Installation

The subsequently described installation steps are demonstrated as shell commands, where the path before the % sign denotes the directory in which the commands following the % should be entered.

Clone the Repository

First of all, clone the PyPSA-Eur repository using the version control system git. The path to the directory into which the git repository is cloned, must not have any spaces! If you do not have git installed, follow installation instructions here.

/some/other/path % cd /some/path/without/spaces

/some/path/without/spaces % git clone https://github.com/PyPSA/pypsa-eur.git

Install Python Dependencies

PyPSA-Eur relies on a set of other Python packages to function. We recommend using the package manager and environment management system conda to install them. Install miniconda, which is a mini version of Anaconda that includes only conda and its dependencies or make sure conda is already installed on your system. For instructions for your operating system follow the conda installation guide.

The python package requirements are curated in the envs/environment.yaml file. The environment can be installed and activated using

.../pypsa-eur % conda env create -f envs/environment.yaml

.../pypsa-eur % conda activate pypsa-eur

Note that activation is local to the currently open shell! After opening a new terminal window, one needs to reissue the second command!

Note

If you have troubles with a slow conda installation, we recommend to install mamba as a fast drop-in replacement via

conda install -c conda-forge mamba

and then install the environment with

mamba env create -f envs/environment.yaml

Install a Solver

PyPSA passes the PyPSA-Eur network model to an external solver for performing a total annual system cost minimization with optimal power flow. PyPSA is known to work with the free software

and the non-free, commercial software (for some of which free academic licenses are available)

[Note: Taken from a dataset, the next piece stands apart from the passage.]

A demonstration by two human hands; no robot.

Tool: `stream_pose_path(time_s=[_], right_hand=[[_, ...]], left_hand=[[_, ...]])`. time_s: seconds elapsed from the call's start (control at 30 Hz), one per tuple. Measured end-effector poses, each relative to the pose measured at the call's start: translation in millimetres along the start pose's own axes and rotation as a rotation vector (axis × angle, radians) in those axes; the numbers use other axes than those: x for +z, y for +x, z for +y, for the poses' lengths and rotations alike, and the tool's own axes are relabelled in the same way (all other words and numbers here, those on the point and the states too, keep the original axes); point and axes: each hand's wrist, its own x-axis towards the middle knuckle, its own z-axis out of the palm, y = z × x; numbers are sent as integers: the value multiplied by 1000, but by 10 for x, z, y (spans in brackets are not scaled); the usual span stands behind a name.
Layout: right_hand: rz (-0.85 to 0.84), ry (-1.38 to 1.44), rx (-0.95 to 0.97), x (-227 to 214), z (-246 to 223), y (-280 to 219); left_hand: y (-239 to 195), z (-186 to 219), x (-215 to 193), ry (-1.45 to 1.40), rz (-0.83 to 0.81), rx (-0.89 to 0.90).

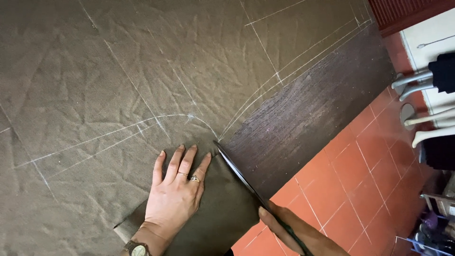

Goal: Cutting brown fabric with tailor scissors along chalk-marked pattern lines on a cutting table.

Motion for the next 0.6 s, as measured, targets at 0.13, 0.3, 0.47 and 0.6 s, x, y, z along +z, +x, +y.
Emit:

For installation instructions of these solvers for your operating system, follow the links above. Commercial solvers such as Gurobi and CPLEX currently significantly outperform open-source solvers for large-scale problems. It might be the case that you can only retrieve solutions by using a commercial solver.

Note

The rules cluster_network and simplify_network solve a quadratic optimisation problem for clustering. The open-source solvers Cbc and GlPK cannot handle this. A fallback to Ipopt is implemented in this case, but requires also Ipopt to be installed. For an open-source solver setup install in your conda environment on OSX/Linux

conda activate pypsa-eur
conda install -c conda-forge ipopt coincbc

and on Windows

conda activate pypsa-eur
conda install -c conda-forge ipopt glpk

Set Up the Default Configuration

PyPSA-Eur has several configuration options that must be specified in a config.yaml file located in the root directory. An example configuration config.default.yaml is maintained in the repository. More details on the configuration options are in Configuration.

Before first use, create a config.yaml by copying the example.

.../pypsa-eur % cp config.default.yaml config.yaml

Users are advised to regularly check their own config.yaml against changes in the config.default.yaml when pulling a new version from the remote repository.